The most exciting recent astrophysical events have involved transient phenomena. Notable examples are the possible correlation of an astrophysical neutrino with a flaring gamma-ray source, and the observation of gamma rays and gravitational waves produced by a Kilonova. The potential very-high-energy gamma-ray emission from such events is of particular scientific interest, tracking extreme acceleration processes. However, the occurrence of such transients can often only be anticipated on a very short term and, hence, is not considered in traditional approaches to scheduling observations.
This project sets out to increase the coverage of transient and variable gamma-ray sources through dynamic scheduling of observations. To this end, time series data representing light curves of gamma-ray and further energy bands will be used for short-term forecasting of flares, e.g., based on outlier detection or recurrent neural networks. Combining these forecasts with contextual information, such as monitored weather conditions, source positions in the sky, and telescope permutations in the participating array, the observing schedule is optimised.
Any realisation of the above idea, however, has to cope with scalability and responsiveness challenges: Time series data are collected at high rates (several hundred Hertz for current telescope arrays) and some gamma-ray sources are known to be variable at minute timescales. Hence, low-latency data processing and efficient online decision making are of crucial importance for dynamic observation scheduling. This project aims at providing the respective conceptual and technological foundations, by answering the following research questions:
• What are models for online decision making that combine approaches for flare forecasting with contextual information for optimal observation scheduling? This includes questions related to the expressiveness needed for the decision mechanism as well as the temporal and spatial granularity considered in these models.

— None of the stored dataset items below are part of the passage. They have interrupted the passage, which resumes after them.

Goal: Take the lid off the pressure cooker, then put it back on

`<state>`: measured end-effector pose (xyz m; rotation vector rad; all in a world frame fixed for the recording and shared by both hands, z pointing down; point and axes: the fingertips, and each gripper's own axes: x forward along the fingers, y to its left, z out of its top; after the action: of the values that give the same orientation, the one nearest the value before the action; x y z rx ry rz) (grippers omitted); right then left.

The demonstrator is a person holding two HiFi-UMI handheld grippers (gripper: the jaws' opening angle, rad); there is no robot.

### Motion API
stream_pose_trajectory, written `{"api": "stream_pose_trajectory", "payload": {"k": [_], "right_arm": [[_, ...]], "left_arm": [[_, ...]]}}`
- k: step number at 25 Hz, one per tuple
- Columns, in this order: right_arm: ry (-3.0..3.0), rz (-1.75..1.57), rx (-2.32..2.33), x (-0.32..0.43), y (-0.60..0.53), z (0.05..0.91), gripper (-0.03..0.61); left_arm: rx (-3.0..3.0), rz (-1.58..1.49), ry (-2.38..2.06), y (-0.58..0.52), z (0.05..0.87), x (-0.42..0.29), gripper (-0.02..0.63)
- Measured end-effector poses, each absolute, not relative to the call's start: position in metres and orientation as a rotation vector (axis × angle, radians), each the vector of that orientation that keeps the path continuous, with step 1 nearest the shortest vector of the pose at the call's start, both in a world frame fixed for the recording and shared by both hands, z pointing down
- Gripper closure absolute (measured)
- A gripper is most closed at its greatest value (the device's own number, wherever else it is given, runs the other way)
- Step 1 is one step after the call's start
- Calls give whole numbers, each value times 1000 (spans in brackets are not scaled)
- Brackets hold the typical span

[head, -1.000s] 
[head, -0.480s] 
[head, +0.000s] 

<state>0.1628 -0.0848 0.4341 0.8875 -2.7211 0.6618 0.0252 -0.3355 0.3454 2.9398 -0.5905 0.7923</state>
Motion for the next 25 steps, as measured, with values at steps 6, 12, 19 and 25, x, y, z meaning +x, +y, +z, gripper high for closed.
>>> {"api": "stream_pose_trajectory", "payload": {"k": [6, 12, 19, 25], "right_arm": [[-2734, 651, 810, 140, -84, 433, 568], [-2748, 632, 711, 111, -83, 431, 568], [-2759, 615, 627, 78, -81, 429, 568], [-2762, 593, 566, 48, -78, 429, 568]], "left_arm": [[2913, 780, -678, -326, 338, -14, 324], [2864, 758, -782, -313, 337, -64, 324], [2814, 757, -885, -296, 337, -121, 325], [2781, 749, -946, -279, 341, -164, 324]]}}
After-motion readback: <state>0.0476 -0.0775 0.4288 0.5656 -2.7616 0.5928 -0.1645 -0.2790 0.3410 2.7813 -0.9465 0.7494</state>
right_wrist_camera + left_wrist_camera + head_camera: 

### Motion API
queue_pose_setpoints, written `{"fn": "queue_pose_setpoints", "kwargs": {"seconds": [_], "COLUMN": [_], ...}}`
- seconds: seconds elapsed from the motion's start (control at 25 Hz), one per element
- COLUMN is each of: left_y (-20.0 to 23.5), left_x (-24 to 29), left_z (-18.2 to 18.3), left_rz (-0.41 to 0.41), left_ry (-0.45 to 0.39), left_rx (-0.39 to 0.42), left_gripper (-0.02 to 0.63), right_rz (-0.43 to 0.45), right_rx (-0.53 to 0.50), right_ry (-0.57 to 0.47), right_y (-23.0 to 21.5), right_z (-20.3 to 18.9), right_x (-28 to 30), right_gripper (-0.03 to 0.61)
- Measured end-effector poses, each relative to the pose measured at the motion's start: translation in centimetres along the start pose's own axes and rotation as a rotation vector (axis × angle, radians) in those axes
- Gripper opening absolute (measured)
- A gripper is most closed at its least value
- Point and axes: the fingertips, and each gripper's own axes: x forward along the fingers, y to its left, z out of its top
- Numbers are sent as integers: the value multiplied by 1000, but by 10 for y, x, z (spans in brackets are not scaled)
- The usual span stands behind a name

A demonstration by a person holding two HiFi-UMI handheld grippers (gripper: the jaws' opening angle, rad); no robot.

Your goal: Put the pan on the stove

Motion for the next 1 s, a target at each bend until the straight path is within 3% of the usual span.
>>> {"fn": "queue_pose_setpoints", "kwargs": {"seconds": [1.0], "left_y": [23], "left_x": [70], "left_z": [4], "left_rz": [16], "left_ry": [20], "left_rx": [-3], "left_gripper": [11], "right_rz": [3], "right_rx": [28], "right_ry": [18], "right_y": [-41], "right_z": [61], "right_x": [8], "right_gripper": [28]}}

• How can the online decision making be expressed in a computational model that is based on streaming data? Here, important aspects are the required operator algebra and data correlation mechanisms. Also, the notions of state to be maintained during processing is to be clarified.
• How to optimise the latency of stream processing for online decision making? Directions to answer this question are (i) prefetching of contextual information for low-latency assessment of flare forecasts, (ii) state management for streaming operators, and (iii) approximate stream processing using data sketches.
In sum, the results of this project will be a grounding of dynamic observation scheduling in models for data stream processing along with algorithm for their efficient realisation.